Kumbara mencondongkan tubuhnya, dan benar-benar menatapku untuk pertama kalinya. Aku merasakan sensasi menyentak yang aneh di perutku, sensasi yang belum pernah kurasakan sebelumnya. "Ayo pergi dari sini. Pergilah ke suatu tempat di mana kita bisa ngobrol."
Dia ingin menjadi temanku. Aku belum pernah bertemu orang sepertiku sebelumnya, seseorang yang berhasil sejauh ini tanpa ketahuan. Tapi Ibu sudah memperingatkanku tentang mata-mata. Anak-anak yang dilatih khusus untuk mengenali mereka yang berbeda. Anak-anak yang lain sepertiku.

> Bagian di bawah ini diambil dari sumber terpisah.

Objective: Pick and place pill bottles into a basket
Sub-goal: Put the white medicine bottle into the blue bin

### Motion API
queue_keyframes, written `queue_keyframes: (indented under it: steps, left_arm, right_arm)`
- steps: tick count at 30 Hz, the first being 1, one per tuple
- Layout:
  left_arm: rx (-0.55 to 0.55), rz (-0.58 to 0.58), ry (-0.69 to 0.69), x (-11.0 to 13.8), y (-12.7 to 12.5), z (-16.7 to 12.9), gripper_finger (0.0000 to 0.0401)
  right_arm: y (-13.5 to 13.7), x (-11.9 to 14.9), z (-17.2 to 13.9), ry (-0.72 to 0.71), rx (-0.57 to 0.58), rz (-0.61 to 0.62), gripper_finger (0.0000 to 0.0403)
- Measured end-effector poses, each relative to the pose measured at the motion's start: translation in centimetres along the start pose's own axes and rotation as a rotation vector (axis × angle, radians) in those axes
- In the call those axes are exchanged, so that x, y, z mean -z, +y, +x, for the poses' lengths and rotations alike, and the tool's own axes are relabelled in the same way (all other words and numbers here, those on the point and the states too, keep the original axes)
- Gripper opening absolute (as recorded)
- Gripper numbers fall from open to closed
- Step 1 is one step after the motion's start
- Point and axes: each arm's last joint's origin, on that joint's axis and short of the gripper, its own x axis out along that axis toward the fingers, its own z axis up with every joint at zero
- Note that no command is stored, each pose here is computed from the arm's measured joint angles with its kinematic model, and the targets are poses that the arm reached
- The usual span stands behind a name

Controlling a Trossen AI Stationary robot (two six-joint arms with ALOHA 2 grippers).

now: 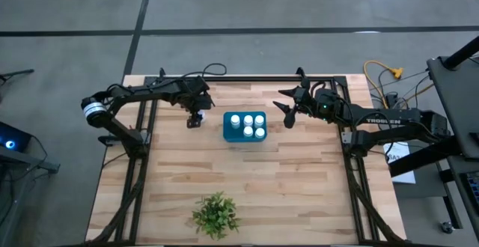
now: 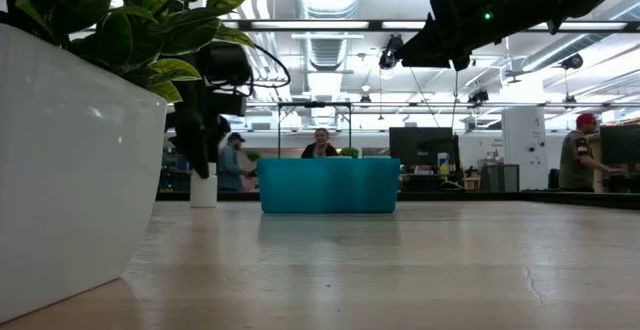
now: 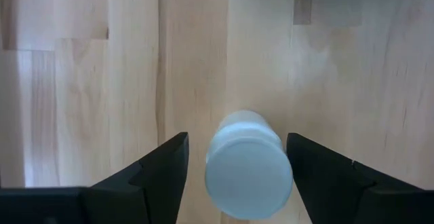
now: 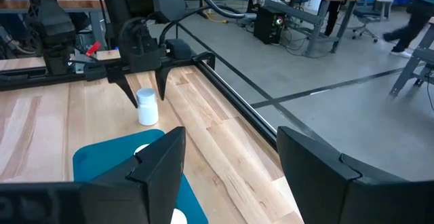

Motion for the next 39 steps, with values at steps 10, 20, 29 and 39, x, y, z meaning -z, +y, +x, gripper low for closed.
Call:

"Aku tidak tahu apa maksudmu."
Dia menggosok hidungnya di lengan bajunya. Matanya menjadi kolam hijau.
"Hati-hati. Jangan menangis," bisikku.
"Aku tidak menangis, aku punya alergi---"
Dia gagal menahan bersin yang keras dan terdengar asing.
Teman sekelas baru kami menoleh dengan mata terbelalak, berjalan lamban. Aku menjatuhkan bahu kananku. Aku juga berjalan lamban. Kumbara menegakkan tubuh.
Dia akan menyerahkanku, setelah dia membuktikan betapa mudahnya memalsukan keadaan normal.
Dalam dua detik, kami dikepung. Aku tetap tenang seolah itu satu-satunya roti kulit yang tersisa di mesin penjual otomatis. Denyut nadi pengkhianatku berdebar kencang.
Anak laki-laki yang paling tinggi memandang Kumbara. "Kamu baru di sini," katanya. "Apa yang berbeda denganmu?"